Kuemmerli Christoph, Linke Katja, Daume Diana, Germann Nicolas, Peterli Ralph, Müller-Stich Beat, Klasen Jennifer M
Department of Visceral Surgery, Clarunis University Digestive Health Care Center Basel, Spitalstrasse 21, Basel, 4031, Switzerland.
Department of General Surgery, Lucerne Cantonal Hospital, Lucerne, Switzerland.
Langenbecks Arch Surg. 2024 Jun 13;409(1):186. doi: 10.1007/s00423-024-03375-z.
The purpose of this study was to assess the effect of training with a personal, portable laparoscopic endo-trainer (PLET) on residents' laparoscopic skills.
The study took place at a tertiary-care academic university hospital in Switzerland. All participants were randomized to either a home- or hospital-based PLET training group, and surgical skill performance was assessed using five laparoscopic exercises. 24 surgical residents, 13 females and 11 males, were enrolled at any training stage. Nine residents completed the assessments. Endpoints consisted of subjective and objective assessment ratings as well as exercise time and qualitative data up to 12 weeks. The primary outcome was the difference in exercise time and secondary outcomes included performance scores as well as qualitative data.

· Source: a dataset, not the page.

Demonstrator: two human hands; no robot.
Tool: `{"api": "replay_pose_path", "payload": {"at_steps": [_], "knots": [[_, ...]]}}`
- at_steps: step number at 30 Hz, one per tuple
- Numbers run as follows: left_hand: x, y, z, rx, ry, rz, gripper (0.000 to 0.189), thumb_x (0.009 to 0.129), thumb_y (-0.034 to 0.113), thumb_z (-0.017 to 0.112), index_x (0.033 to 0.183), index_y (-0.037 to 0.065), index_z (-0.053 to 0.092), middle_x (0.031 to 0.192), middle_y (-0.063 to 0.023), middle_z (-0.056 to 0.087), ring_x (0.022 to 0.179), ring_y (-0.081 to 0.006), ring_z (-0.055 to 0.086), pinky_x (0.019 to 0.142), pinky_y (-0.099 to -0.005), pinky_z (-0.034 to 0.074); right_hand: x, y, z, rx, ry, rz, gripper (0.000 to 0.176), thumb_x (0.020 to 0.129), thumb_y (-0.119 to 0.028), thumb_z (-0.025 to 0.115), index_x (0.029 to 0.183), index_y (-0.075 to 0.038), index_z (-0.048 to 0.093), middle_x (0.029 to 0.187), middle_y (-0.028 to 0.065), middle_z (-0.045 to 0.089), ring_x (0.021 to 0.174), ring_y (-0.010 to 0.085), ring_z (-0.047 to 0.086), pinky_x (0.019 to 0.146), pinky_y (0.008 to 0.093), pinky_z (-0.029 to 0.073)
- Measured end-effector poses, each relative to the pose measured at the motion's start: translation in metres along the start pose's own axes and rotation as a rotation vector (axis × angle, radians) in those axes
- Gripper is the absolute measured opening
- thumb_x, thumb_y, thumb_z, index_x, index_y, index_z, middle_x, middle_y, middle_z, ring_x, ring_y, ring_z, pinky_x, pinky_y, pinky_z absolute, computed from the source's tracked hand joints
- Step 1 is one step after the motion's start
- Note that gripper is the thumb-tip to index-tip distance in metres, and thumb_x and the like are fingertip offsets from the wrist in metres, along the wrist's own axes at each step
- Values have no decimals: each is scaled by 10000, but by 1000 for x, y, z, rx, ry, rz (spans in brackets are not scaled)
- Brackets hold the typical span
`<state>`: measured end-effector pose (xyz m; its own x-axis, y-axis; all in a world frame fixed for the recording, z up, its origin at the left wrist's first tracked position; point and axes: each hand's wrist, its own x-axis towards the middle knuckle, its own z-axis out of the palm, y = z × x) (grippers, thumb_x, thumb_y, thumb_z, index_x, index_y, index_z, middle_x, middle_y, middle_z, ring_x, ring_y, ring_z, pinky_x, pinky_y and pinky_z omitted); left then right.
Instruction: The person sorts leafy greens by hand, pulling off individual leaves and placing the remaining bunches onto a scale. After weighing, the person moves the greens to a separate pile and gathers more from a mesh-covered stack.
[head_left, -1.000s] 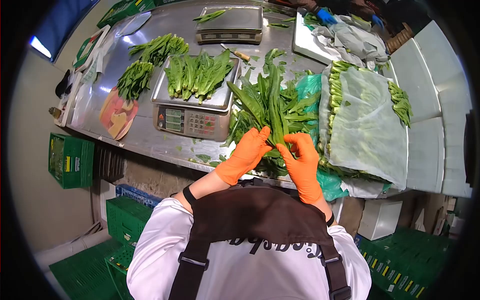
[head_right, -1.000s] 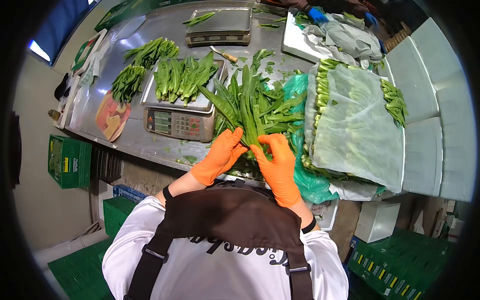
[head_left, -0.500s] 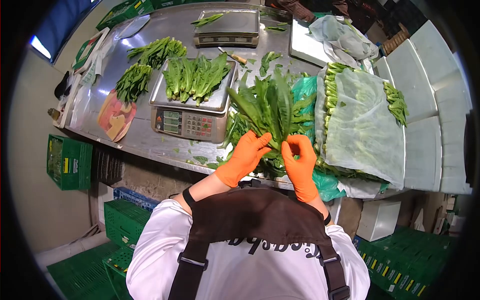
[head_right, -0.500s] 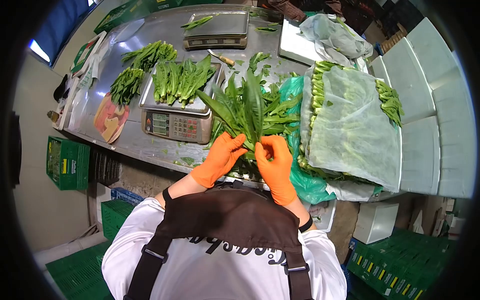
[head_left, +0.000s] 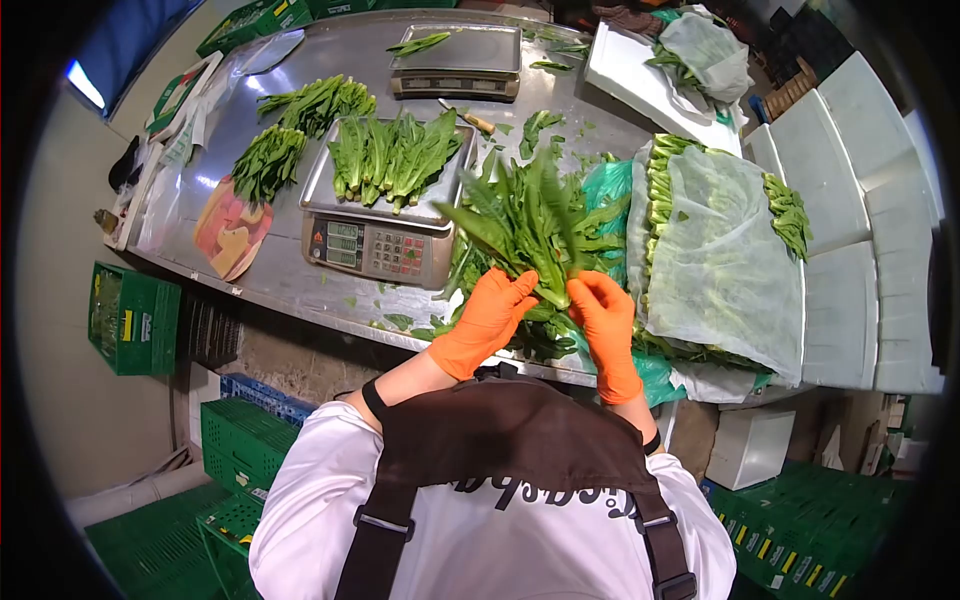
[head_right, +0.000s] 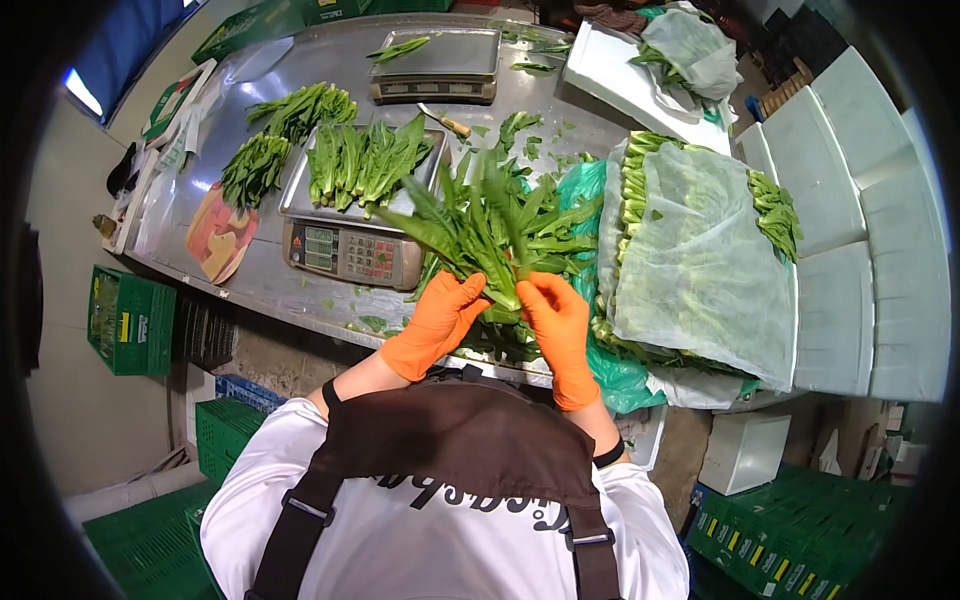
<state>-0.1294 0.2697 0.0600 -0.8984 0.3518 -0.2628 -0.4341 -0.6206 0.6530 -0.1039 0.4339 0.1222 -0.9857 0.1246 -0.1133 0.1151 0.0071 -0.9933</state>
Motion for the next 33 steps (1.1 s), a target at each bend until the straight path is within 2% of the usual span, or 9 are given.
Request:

The hospital-based training group performed exercises number 1, 3 and 4 faster at 12 weeks than at baseline (p = .003, < 0.001 and 0.024). Surgical skill performance was not statistically significantly different in any of the endpoints between the hospital- and home-based training groups at 12 weeks. Both the subjective and objective assessment ratings significantly improved in the hospital-based training group between baseline and 12 weeks (p = .006 and 0.003, respectively). There was no statistically significant improvement in exercise time as well as subjective and objective assessment ratings over time in the home-based training group. The qualitative data suggested that participants who were randomized to the hospital-based training group wished to have the PLET at home and vice versa. Several participants across groups lacked motivation because of their workload or time constraints, though most believed the COVID-19 pandemic had no influence on their motivation or the time they had for training.
The PLET enhances laparoscopic surgical skills over time in a hospital-based training setting. In order to understand and optimize motivational factors, further research is needed.
This trial was retrospectively registered on clinicaltrials.gov (NCT06301230).
本研究旨在评估使用个人便携式腹腔镜内镜训练器(PLET)进行培训对住院医师腹腔镜技能的影响。
该研究在瑞士一家三级医疗学术大学医院进行。所有参与者被随机分为家庭或医院为基础的PLET训练组,并使用五项腹腔镜练习评估手术技能表现。24名外科住院医师(13名女性和11名男性)在任何训练阶段入组。9名住院医师完成了评估。观察指标包括主观和客观评估评分、练习时间以及长达12周的定性数据。主要结局是练习时间的差异,次要结局包括表现评分以及定性数据。
以医院为基础的训练组在12周时完成第1、3和4项练习的速度比基线时更快(p = 0.003、<0.001和0.024)。在12周时,以医院和家庭为基础的训练组在任何观察指标上的手术技能表现均无统计学显著差异。以医院为基础的训练组在基线和12周之间主观和客观评估评分均显著改善(分别为p = 0.006和0.003)。以家庭为基础的训练组在练习时间以及主观和客观评估评分方面随时间没有统计学显著改善。定性数据表明,被随机分配到以医院为基础的训练组的参与者希望在家中使用PLET,反之亦然。尽管大多数人认为新冠疫情对他们的积极性或训练时间没有影响,但各组中有几名参与者由于工作量或时间限制而缺乏动力。
在以医院为基础的训练环境中,随着时间的推移,PLET可提高腹腔镜手术技能。为了理解和优化激励因素,需要进一步研究。
本试验在clinicaltrials.gov上进行了回顾性注册(NCT06301230)。